Under TestControl, this program will execute forever and never terminate. What's worse is it will also never reach a point where isDeadlocked is true, because it will never deadlock! This perhaps-unintuitive outcome happens because there is at least one fiber in the program which is active and not sleeping, and so tick will continue giving control to that fiber without ever advancing the clock. It is possible to test this kind of program by using tickOne and advance, but you cannot rely on tick to return control when some fiber is remaining active.

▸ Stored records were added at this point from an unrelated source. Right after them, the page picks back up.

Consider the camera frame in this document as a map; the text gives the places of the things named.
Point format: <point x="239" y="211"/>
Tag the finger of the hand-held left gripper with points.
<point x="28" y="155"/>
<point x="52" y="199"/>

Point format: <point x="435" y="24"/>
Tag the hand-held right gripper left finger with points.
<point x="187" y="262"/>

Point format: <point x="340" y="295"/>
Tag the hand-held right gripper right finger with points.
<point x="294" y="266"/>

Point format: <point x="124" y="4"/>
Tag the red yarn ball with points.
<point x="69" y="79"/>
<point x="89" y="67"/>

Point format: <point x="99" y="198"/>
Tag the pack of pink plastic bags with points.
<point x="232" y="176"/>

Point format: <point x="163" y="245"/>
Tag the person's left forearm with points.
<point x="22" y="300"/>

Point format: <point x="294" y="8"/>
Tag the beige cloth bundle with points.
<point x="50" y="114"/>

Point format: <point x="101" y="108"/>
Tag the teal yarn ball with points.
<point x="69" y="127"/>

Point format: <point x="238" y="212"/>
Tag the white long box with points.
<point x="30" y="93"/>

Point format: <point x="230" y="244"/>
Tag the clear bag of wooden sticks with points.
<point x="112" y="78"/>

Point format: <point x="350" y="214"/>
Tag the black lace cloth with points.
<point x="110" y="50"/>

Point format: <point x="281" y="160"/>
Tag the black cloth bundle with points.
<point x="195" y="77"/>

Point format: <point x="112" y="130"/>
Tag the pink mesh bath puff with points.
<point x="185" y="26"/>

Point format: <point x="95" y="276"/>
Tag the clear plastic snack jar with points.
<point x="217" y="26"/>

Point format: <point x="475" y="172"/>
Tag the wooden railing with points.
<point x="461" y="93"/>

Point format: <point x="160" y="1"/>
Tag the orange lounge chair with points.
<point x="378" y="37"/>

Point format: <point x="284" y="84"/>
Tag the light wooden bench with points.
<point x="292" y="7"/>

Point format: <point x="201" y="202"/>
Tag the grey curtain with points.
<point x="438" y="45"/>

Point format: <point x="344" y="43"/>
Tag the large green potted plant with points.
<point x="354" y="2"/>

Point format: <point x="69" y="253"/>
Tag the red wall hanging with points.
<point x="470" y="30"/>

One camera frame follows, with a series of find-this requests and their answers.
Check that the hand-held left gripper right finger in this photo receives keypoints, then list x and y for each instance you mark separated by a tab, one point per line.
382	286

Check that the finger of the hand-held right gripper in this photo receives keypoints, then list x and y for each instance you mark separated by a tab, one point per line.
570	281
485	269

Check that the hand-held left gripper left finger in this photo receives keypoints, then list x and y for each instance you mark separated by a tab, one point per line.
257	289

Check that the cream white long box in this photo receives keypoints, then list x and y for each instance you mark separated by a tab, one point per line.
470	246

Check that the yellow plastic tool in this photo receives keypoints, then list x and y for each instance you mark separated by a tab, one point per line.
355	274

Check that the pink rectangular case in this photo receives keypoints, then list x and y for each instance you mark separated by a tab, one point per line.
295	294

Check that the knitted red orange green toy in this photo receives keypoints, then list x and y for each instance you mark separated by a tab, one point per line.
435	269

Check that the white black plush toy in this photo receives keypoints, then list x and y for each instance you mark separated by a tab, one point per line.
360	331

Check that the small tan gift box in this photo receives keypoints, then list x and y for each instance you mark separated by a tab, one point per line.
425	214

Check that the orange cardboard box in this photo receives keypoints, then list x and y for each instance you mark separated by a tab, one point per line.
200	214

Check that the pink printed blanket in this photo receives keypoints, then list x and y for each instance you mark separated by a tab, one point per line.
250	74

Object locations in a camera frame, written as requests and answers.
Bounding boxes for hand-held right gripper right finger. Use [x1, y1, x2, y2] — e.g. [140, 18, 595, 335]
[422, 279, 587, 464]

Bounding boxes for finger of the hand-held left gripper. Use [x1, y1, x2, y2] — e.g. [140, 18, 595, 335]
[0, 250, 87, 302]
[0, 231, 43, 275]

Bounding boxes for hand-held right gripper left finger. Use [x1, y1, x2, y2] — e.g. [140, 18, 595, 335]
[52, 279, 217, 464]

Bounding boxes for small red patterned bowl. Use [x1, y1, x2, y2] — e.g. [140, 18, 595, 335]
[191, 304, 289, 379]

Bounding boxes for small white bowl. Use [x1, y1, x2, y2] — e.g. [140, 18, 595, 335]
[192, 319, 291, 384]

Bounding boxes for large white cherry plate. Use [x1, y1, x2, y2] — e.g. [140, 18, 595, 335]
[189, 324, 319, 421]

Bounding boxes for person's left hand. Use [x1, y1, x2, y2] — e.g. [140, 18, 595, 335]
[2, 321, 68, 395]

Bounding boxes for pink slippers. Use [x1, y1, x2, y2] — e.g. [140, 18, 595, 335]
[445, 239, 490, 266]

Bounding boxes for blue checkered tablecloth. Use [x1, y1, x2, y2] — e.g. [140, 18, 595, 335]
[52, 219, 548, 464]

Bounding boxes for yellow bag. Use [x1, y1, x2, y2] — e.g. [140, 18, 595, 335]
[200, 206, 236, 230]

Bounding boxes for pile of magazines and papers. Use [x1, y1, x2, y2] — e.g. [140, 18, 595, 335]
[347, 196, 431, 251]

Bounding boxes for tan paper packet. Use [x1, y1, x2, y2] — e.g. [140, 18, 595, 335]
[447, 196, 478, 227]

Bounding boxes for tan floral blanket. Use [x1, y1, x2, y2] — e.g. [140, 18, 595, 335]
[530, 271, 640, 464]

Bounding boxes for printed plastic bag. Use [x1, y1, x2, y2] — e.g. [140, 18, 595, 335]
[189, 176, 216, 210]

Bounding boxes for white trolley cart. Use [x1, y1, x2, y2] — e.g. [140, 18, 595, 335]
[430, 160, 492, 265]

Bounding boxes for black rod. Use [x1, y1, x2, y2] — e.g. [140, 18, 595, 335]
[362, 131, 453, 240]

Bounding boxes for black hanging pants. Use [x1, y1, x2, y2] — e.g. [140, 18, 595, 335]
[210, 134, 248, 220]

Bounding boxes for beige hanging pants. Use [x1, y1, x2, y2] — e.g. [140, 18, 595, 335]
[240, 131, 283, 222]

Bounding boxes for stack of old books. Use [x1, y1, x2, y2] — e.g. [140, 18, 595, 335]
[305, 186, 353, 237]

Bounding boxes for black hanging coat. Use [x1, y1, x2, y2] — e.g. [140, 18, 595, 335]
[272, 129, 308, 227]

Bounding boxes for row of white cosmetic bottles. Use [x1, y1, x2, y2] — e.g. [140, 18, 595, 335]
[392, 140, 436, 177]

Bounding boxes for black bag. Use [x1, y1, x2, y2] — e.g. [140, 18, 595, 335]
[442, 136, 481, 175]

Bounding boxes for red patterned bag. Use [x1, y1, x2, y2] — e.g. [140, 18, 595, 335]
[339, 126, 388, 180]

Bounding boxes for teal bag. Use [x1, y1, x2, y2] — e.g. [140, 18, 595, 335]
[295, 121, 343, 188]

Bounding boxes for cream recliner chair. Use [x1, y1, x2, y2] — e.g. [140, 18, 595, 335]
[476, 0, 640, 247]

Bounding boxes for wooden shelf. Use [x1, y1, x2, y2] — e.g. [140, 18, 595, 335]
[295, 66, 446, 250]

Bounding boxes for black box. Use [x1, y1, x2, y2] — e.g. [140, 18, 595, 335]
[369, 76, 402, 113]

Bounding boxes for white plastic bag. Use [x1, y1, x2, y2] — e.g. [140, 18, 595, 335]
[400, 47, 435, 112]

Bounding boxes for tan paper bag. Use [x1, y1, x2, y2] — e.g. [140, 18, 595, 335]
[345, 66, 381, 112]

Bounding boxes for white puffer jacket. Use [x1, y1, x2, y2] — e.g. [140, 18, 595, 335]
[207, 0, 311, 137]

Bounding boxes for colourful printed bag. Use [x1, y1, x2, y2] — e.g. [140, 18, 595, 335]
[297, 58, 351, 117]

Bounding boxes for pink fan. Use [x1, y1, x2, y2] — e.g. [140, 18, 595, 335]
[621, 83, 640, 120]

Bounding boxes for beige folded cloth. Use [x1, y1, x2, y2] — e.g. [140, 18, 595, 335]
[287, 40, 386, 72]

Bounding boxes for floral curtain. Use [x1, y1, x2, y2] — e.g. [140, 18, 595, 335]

Another common pitfall with TestControl is the fact that you need to be careful to not advance time before a IO.sleep happens! Or rather, you are perfectly free to do this, but it probably won't do what you think it will do. Consider the following:

TestControl.execute(IO.sleep(1.second) >> IO.realTime) flatMap { control =>
  for {
    _ <- control.advanceAndTick(1.second)
    _ <- control.results.assertEquals(Some(Outcome.succeeded(1.second)))
  } yield ()
}

The above is very intuitive! Unfortunately, it is also wrong. The problem becomes a little clearer if we desugar advanceAndTick:

TestControl.execute(IO.sleep(1.second) >> IO.realTime) flatMap { control =>
  for {
    _ <- control.advance(1.second)
    _ <- control.tick
    _ <- control.results.assertEquals(Some(Outcome.succeeded(1.second)))
  } yield ()
}

We're instructing TestControl to advance the clock before we sleep, and then we tick, which causes the fiber to reach the IO.sleep action, which then sleeps for an additional 1.second, meaning that results will still be None! You can think of this a bit like setting a breakpoint on the first line of your application, starting a debugger, and then examining the variables expecting to see values from later in the application.

The solution is to add an additional tick to execute the "beginning" of the program (from the start up until the sleep(s)):

TestControl.execute(IO.sleep(1.second) >> IO.realTime) flatMap { control =>
  for {
    _ <- control.tick
    _ <- control.advance(1.second)
    _ <- control.tick
    _ <- control.results.assertEquals(Some(Outcome.succeeded(1.second)))
  } yield ()
}

Now everything behaves as desired: the first tick sequences the IO.sleep action, after which we advance the clock by 1.second, and then we tick a second time, sequencing the IO.realTime action and returning the result of 1.second (note that TestControl internal realTime and monotonic clocks are identical and always start at 0.nanos).